Relationships between rill configuration, flow energy, tributary confluence angles and rill bank collapse

This thesis examines the impact of changes in configuration and confluence geometry on rill development processes under simulated rainfall or runon discharge. Experiments on rill configuration were carried out in a large flume (L = 22 m) under simulated rainfall, using loamy sand and sandy loam soils. Confluence experiments were performed in the same flume, with controlled runon delivered through symmetrical tributaries at varying confluence angles. An eroded rill was stabilized to allow analysis of the relationship between rill configuration and flow energy. The effect of changes in soil water content and rill flow conditions on bank collapse was analyzed in a moulded, unstabilized, intensely instrumented meander channel.; Temporal distribution of stream power in the rill incision experiments and spatial distribution of flow energy gradients along the stabilized loamy sand and sandy loam rill show a tendency towards minimization. Energy dissipation increased with the increase in the flow width/depth ratio, used as an index of cross-sectional channel shape. In the stabilized rill, flow acceleration reduced energy dissipation on the loamy sand but not on the sandy loam.
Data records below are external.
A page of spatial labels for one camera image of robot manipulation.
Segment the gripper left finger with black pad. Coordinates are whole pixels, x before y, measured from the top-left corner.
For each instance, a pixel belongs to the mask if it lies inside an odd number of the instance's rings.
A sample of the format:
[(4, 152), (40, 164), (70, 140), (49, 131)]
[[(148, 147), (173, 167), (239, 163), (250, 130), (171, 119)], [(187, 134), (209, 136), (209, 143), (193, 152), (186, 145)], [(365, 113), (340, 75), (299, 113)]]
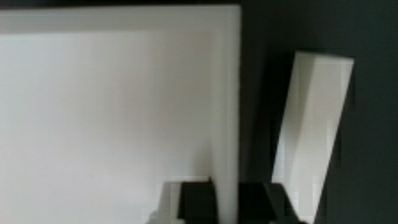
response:
[(219, 224), (212, 182), (186, 182), (180, 191), (178, 218), (186, 224)]

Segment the gripper metal right finger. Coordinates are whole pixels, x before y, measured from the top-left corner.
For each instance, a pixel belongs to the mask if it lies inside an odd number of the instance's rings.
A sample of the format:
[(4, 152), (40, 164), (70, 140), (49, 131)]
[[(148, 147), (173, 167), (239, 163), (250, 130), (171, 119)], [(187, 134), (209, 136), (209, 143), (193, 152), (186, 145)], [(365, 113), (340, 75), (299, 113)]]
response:
[(299, 218), (280, 183), (241, 184), (239, 224), (308, 224)]

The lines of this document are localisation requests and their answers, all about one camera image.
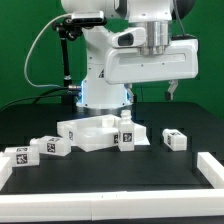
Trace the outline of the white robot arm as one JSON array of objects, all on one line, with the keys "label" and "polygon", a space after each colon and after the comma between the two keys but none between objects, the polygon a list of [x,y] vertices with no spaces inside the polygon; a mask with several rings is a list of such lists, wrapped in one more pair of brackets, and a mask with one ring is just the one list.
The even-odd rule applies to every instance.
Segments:
[{"label": "white robot arm", "polygon": [[168,81],[198,73],[198,40],[174,36],[196,0],[61,0],[70,25],[86,41],[87,75],[77,107],[92,115],[116,114],[134,102],[134,83]]}]

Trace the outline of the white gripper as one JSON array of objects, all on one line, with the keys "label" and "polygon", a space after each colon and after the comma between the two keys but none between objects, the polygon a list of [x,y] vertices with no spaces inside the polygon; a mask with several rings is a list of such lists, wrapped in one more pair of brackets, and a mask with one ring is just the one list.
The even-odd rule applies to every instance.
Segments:
[{"label": "white gripper", "polygon": [[129,101],[134,103],[132,84],[169,81],[165,99],[171,101],[178,79],[194,78],[198,74],[198,40],[174,40],[161,54],[143,55],[146,43],[144,28],[128,28],[108,37],[110,48],[104,62],[104,77],[109,84],[125,84]]}]

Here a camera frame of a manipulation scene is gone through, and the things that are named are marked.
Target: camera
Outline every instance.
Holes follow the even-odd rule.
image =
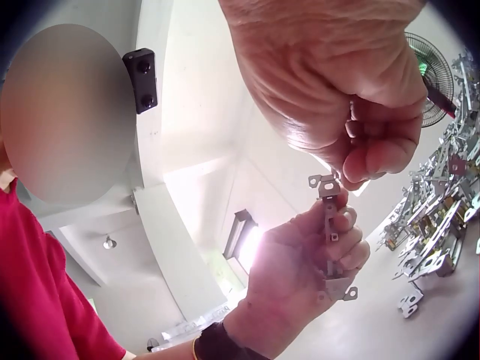
[[[142,48],[125,54],[122,60],[132,82],[137,114],[157,106],[155,53]]]

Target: hand
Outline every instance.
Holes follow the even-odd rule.
[[[370,255],[357,214],[347,207],[342,189],[334,218],[339,240],[326,244],[324,204],[317,201],[306,213],[264,233],[250,270],[247,296],[224,321],[240,345],[273,359],[302,329],[335,302],[325,296],[327,259],[339,261],[353,281]]]
[[[348,190],[403,170],[426,88],[405,40],[421,0],[220,0],[240,71],[289,144]]]

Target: wrist
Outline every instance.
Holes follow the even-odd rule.
[[[228,336],[240,347],[249,348],[268,359],[275,359],[298,336],[281,316],[266,312],[247,300],[228,314],[223,321]]]

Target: metal bracket
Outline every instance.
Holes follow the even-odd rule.
[[[331,175],[312,175],[308,177],[308,185],[312,188],[318,188],[318,200],[322,200],[325,205],[324,232],[327,243],[338,241],[338,233],[333,227],[333,219],[337,213],[336,197],[340,195],[340,184],[337,181],[337,173]],[[358,297],[358,288],[348,289],[351,280],[347,277],[341,277],[342,268],[333,261],[327,261],[325,274],[325,293],[333,301],[355,300]]]

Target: floor
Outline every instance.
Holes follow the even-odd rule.
[[[377,229],[367,240],[376,249]],[[355,279],[359,297],[339,301],[312,322],[281,360],[442,360],[478,317],[479,223],[470,223],[456,271],[417,281],[419,309],[404,319],[396,305],[413,290],[406,277],[391,280],[402,246],[381,248]]]

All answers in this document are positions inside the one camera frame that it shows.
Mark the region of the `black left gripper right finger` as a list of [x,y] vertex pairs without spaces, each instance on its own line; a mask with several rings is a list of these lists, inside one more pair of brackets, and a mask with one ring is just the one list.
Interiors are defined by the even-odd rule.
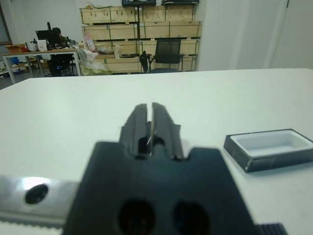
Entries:
[[184,160],[180,140],[180,125],[172,120],[165,106],[152,103],[152,143],[162,141],[167,156],[172,160]]

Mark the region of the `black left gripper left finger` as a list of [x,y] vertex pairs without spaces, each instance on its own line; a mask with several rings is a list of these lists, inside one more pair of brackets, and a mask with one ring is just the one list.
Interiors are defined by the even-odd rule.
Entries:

The greater number of sections with knickpoints and chutes which developed in the sandy loam rill obscured a clear relationship between flow acceleration and energy gradient. In wide, shallow rectangular channels, wave resistance dominated with increasing bed roughness, while in narrow, deep, semi-circular channels surface and form resistance were dominant.; Results from confluence experiments showed that smaller confluence angles (<45°) produced braided flow and meandering in the zone further downstream from the junction point (>2 m).; The critical threshold for rill bank collapse coincided with knickpoint migration. Minimal soil shear strength in the bank toe and critical gravitational force generated bank instability while some matric potential in unsaturated parts of the bank and direction of hydraulic gradients away from bank face can be important stabilizing factors.; The complexity of rill configuration-energy pattern interactions in these controlled laboratory conditions, does raise significant questions about the potential accuracy of energy-based rill erosion models in field conditions, and therefore about the practical potential of physically-based soil erosion prediction.